PROBLEM DETAILS:
Below are records. Copy every line with "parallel" in it.

Stored dataset items
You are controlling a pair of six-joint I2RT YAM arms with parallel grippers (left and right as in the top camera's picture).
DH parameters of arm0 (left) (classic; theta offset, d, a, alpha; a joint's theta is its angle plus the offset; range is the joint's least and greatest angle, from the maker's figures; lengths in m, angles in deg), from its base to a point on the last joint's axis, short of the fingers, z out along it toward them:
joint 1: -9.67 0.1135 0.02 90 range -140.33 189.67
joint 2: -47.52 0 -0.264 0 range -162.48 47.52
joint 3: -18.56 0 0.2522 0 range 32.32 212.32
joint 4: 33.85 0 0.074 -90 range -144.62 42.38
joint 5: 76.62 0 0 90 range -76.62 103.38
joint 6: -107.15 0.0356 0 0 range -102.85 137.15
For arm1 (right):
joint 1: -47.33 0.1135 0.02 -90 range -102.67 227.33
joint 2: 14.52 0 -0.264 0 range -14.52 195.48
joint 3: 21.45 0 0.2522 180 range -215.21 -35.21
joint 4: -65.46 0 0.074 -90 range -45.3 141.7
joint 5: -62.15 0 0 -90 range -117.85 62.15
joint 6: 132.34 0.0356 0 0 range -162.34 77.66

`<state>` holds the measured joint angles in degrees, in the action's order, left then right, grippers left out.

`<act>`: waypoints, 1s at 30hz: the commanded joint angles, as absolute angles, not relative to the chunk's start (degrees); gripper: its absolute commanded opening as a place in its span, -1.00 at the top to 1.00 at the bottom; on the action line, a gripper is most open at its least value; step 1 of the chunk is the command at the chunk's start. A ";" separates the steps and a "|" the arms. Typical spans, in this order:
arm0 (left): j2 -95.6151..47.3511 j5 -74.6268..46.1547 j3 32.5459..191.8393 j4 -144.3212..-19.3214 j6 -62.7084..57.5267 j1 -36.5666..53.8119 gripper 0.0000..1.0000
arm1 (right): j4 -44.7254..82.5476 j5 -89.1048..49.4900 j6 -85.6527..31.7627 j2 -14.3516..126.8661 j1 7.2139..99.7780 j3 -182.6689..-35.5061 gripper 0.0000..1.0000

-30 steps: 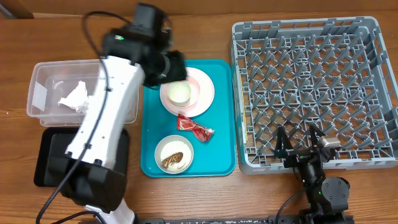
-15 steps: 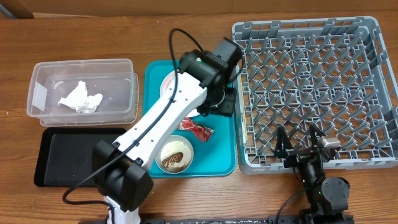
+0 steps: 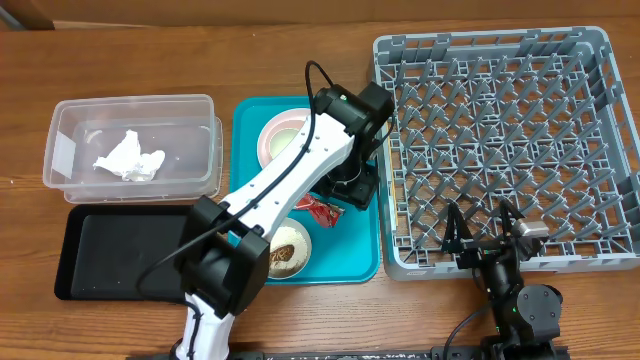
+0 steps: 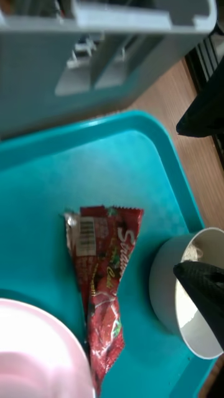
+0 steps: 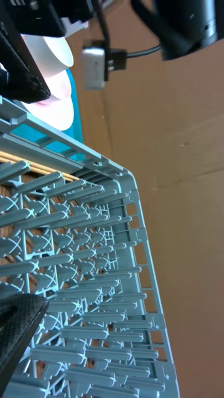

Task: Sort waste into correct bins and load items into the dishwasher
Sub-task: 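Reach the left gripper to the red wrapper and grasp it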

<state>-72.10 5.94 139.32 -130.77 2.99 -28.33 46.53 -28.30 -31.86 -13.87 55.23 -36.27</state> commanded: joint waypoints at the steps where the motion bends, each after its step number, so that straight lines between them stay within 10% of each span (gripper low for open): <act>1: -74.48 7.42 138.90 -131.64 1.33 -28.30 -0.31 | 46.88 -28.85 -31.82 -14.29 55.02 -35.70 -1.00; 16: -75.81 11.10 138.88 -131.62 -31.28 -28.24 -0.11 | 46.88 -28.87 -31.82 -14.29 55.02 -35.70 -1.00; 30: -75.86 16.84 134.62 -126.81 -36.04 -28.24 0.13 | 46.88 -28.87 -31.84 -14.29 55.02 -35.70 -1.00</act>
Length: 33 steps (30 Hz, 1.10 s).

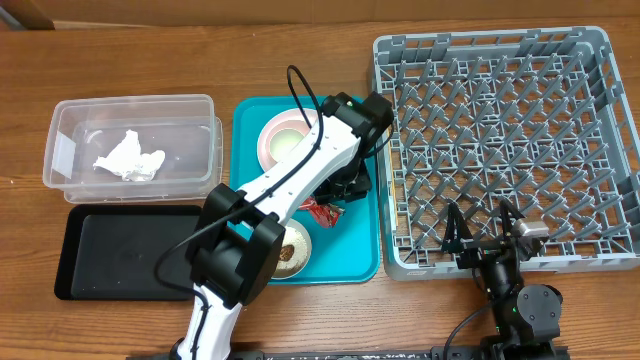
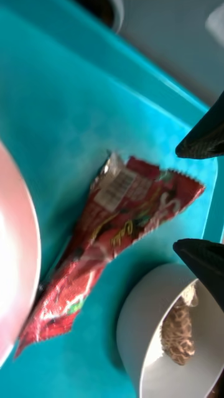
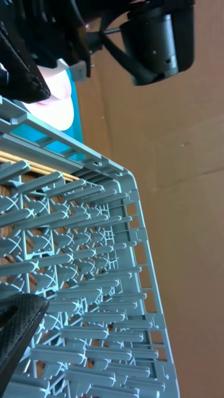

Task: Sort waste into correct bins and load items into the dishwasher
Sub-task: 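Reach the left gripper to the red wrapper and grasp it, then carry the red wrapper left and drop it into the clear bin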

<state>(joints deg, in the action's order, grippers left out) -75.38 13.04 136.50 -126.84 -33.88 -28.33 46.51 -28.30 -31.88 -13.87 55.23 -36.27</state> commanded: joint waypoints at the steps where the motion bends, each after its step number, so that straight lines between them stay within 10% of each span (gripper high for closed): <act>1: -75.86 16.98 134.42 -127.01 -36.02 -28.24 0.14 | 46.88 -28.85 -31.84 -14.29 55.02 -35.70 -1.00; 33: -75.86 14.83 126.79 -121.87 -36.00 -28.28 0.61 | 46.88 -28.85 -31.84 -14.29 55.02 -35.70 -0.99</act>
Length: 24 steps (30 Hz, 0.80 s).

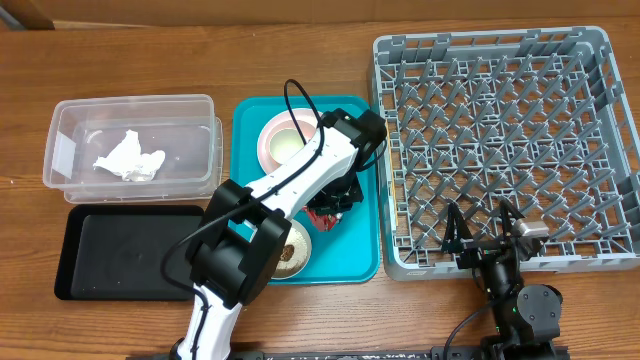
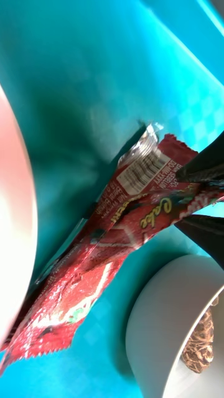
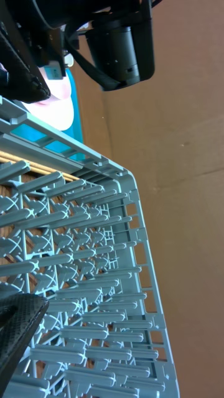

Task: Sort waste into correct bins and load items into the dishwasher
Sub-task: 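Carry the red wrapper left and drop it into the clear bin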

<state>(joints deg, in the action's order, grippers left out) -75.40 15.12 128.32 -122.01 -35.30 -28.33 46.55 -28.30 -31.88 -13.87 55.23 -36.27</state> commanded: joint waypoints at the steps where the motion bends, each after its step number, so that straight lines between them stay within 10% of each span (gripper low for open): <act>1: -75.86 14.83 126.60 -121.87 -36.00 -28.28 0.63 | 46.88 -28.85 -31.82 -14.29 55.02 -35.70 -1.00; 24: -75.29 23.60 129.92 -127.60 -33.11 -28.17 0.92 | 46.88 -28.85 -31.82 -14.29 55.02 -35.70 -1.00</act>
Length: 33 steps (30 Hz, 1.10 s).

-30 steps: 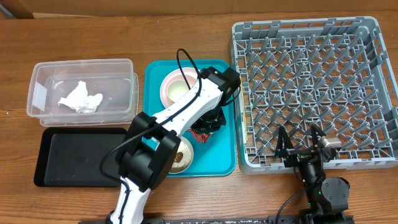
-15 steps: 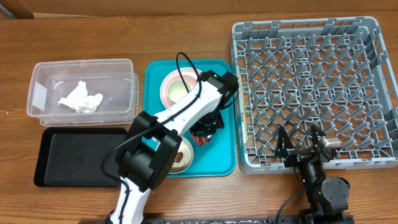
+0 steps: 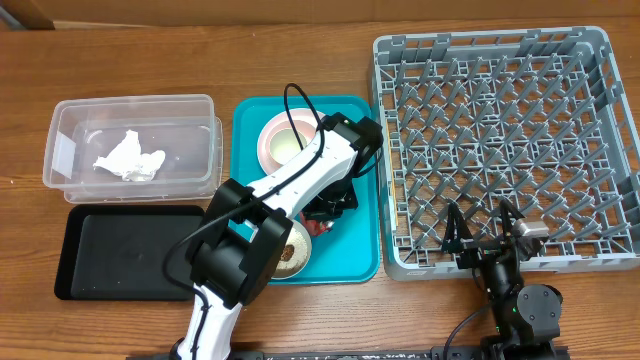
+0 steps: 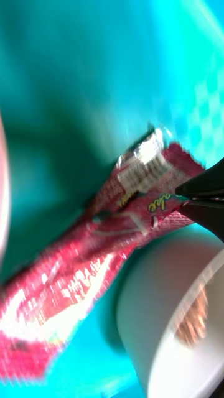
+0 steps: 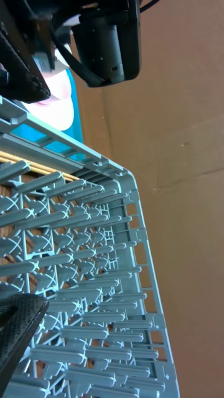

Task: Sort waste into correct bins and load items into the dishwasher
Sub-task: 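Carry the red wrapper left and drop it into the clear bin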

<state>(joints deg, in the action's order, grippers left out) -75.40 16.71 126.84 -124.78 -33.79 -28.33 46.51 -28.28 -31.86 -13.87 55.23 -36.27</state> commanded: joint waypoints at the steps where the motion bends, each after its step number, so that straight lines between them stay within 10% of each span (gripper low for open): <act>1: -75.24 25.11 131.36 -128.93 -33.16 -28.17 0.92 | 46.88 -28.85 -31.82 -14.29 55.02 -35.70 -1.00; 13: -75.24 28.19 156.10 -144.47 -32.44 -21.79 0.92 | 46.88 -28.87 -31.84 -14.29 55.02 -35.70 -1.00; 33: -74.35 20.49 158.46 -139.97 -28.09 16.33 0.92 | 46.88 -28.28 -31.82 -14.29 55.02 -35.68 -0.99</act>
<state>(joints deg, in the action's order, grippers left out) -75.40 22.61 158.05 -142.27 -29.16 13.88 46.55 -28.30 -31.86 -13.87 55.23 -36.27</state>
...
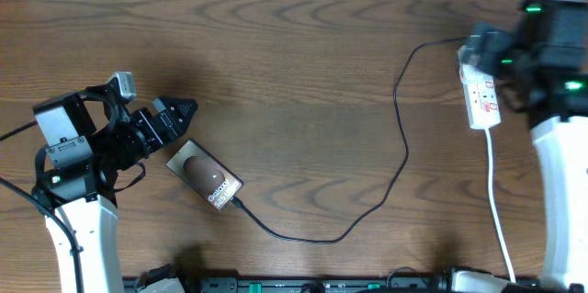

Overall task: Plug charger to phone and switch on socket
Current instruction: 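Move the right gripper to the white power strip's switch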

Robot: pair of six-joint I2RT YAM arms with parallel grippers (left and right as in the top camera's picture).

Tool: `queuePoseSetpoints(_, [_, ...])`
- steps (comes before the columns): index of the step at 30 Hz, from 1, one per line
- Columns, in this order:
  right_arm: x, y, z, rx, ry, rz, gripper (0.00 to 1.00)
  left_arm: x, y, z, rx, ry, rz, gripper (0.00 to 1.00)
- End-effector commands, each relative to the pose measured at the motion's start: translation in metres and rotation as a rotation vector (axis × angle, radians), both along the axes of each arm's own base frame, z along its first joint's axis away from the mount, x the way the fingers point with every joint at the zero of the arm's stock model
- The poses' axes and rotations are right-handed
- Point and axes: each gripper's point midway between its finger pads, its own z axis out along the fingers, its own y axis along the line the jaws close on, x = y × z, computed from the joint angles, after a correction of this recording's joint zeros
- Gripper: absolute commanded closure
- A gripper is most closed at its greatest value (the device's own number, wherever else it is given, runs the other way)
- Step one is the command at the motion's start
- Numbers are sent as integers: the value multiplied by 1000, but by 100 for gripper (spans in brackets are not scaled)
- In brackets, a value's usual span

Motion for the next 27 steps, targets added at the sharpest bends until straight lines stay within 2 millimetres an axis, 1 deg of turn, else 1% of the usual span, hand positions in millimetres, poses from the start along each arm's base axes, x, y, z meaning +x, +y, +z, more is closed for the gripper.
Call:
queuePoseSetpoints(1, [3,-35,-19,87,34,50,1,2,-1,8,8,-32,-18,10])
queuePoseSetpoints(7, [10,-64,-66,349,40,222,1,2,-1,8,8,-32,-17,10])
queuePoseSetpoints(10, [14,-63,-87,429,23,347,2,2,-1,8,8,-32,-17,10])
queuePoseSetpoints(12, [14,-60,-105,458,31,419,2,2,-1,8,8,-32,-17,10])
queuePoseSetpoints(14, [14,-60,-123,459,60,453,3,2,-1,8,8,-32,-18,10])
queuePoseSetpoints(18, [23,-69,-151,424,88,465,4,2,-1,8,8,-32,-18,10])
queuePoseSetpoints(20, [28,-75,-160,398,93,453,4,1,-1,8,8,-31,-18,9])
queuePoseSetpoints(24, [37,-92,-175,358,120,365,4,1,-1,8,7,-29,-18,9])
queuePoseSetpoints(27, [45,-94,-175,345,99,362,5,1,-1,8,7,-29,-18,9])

ANSWER SECTION:
You are controlling a pair of six-joint I2RT YAM arms with parallel grippers (left and right as in the top camera's picture).
Robot: pair of six-joint I2RT YAM arms with parallel grippers (left and right as in the top camera's picture).

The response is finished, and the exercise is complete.